▶ Activity
Print exactly the lines below between the line holding "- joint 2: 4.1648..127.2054" and the line holding "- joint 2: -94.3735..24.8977", inclusive, and nothing more.

[Supplied records Boundary: Start]

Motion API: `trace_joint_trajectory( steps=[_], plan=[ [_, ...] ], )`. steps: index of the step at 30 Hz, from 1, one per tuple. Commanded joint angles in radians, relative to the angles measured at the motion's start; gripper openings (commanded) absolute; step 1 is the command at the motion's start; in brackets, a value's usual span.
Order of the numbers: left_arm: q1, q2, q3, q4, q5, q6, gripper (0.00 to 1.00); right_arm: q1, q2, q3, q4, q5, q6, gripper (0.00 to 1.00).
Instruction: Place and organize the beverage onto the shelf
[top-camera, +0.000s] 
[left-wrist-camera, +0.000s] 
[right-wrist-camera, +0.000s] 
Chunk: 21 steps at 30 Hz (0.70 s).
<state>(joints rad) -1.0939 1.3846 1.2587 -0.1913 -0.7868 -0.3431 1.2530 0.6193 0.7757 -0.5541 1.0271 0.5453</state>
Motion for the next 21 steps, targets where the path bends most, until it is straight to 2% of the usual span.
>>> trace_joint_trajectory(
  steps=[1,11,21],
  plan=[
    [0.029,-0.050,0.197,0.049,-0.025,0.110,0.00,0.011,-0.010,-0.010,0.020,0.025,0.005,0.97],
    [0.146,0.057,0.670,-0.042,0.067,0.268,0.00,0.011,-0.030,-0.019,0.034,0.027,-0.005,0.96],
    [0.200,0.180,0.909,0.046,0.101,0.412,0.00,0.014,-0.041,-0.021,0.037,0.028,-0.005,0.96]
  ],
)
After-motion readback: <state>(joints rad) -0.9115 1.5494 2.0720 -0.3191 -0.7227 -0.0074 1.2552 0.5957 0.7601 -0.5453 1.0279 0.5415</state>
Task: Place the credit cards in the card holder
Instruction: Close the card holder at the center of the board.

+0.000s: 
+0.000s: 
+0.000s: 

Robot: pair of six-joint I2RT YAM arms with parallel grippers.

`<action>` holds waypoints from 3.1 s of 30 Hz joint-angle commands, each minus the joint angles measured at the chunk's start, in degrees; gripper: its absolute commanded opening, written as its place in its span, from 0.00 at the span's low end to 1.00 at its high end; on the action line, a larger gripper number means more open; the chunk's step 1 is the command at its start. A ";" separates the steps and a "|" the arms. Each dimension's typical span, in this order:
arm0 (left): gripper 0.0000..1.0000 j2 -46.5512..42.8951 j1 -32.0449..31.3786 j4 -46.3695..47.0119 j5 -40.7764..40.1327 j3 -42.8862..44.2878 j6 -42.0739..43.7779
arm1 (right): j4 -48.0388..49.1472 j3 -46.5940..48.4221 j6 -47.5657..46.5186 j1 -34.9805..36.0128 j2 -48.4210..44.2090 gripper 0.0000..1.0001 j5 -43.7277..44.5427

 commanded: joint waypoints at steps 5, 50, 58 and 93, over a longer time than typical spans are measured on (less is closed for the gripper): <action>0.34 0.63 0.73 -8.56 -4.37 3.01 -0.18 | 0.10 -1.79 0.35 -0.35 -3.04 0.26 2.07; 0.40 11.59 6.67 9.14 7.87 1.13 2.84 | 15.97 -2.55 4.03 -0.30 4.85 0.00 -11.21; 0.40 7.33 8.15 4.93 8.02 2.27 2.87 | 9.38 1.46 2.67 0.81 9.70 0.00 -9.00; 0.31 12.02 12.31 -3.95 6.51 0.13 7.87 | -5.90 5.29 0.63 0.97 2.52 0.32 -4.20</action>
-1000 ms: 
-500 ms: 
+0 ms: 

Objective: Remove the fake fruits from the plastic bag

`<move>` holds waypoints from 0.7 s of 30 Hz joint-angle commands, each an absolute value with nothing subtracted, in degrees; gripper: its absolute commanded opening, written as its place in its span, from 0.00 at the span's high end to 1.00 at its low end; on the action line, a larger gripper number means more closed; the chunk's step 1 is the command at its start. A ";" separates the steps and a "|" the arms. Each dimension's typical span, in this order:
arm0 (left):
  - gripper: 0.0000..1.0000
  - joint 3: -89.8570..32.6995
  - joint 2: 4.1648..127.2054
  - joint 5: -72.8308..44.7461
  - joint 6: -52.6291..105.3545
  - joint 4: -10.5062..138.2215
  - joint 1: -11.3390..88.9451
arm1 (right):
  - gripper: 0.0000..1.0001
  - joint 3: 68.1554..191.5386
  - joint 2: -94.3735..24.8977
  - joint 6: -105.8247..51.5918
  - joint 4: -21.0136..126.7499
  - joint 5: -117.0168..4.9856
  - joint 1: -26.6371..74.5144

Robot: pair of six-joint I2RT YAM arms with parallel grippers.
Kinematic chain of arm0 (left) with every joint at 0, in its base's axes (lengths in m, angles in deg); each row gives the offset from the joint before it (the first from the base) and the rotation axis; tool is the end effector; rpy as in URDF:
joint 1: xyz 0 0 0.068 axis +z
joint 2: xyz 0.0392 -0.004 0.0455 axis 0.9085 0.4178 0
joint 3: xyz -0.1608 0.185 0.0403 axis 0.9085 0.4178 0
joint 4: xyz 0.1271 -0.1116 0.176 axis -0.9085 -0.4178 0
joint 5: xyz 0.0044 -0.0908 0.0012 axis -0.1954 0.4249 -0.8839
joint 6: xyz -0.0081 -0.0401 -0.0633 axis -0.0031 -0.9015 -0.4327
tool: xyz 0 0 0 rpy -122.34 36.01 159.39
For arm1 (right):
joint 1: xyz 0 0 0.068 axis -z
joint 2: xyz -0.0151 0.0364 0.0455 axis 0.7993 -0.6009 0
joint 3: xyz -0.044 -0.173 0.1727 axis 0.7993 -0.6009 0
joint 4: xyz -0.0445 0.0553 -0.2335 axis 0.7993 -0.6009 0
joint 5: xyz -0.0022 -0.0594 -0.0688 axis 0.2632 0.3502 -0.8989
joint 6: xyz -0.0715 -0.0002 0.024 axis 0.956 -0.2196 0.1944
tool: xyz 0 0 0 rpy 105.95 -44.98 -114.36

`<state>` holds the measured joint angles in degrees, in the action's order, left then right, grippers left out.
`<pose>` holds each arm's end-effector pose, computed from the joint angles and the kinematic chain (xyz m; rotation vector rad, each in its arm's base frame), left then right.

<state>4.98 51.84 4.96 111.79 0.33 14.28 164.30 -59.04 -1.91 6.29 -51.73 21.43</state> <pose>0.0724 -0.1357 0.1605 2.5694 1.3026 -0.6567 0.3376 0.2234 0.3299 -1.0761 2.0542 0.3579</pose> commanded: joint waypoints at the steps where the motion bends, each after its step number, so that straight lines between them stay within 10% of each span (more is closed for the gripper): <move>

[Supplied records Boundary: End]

▶ Exercise answer
  - joint 2: 4.1648..127.2054
  - joint 5: -72.8308..44.7461
  - joint 6: -52.6291..105.3545
  - joint 4: -10.5062..138.2215
  - joint 1: -11.3390..88.9451
arm1 (right):
  - gripper: 0.0000..1.0001
  - joint 3: 68.1554..191.5386
  - joint 2: -94.3735..24.8977

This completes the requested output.